Authors: S. M. Stirling

Behind him came the hundred and thirty-two Marines, in a khaki-clad column of fours with their Werder rifles slung over their shoulders and Fritz-style helmets strapped to their heavy marching packs. The faces under the floppy canvas campaign hats were young, sweating, and tired with the day’s route-march out to Fogarty’s Cove and back, the bodies hard and fit with good feeding and constant exercise. Shorter by a couple of inches than a corresponding group in the twentieth would have been, because nearly everyone except the officers and senior NCOs were native to this century, but all in all a good-looking group of young men and women. The Republic could do far worse for a source of future citizens.

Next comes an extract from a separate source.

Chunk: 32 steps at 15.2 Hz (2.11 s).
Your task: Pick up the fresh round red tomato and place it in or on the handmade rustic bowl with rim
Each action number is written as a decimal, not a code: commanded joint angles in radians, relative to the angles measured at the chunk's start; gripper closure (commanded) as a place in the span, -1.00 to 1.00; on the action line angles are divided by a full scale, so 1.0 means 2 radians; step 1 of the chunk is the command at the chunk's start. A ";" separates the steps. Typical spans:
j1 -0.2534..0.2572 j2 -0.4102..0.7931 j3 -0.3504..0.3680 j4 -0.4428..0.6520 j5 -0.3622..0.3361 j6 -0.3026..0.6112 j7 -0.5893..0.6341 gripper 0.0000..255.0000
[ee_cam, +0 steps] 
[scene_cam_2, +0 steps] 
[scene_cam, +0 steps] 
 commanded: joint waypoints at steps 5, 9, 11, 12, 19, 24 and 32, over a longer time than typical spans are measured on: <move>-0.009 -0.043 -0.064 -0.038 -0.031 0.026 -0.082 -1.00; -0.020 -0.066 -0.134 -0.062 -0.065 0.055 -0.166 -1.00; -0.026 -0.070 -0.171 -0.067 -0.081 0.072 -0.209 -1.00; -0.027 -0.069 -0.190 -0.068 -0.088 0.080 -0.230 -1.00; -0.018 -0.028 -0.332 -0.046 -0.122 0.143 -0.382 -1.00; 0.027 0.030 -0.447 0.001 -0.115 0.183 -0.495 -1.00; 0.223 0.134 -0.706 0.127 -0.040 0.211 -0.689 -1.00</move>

The company commander gave the group by the roadside a casual glance; then his eyes whipped back to Jared Cofflin’s face. The chief felt himself flushing slightly, and made a slight gesture with his head, a wordless
carry on.
His:
God, but I hate this sort of thing,
he kept to himself.
“Company!” the young Marine captain barked. “Eyes”—it ran down the chain of command—
“right!”
He saluted.
The faces snapped toward the Republic’s head of state, a few sets of eyes growing wide, and one luckless newly minted graduate of Camp Grant missed a step and had to skip-hop to get the rhythm back. Cofflin kept his face grave as he returned the gesture of respect, but there was a wry grin at the back of his eyes, remembering what one of
his
instructors would have done if he’d screwed up on parade when the president happened to be passing by. That rifleman was going to get one awesome ass-chewing, probably. Not that he hadn’t hated square-bashing and close-order drill himself, but it had some relevance to actual fighting, here, and it maintained its immemorial usefulness in teaching solidarity.
“Fine-looking bunch,” Hollard said judiciously, when they’d passed and the last pack mule was turning small with distance. “And
hungry,
thank God.”
Cofflin raised a brow, and the farmer continued:
“Amazing how much a couple of battalions of recruits can eat. The Coast Guard here feeds its Marines a lot better than the Navy ever did back up in the twentieth, if
my
father’s stories are anything to go on. What with taxes and all, it’s at least some help when they go shopping, Chief.”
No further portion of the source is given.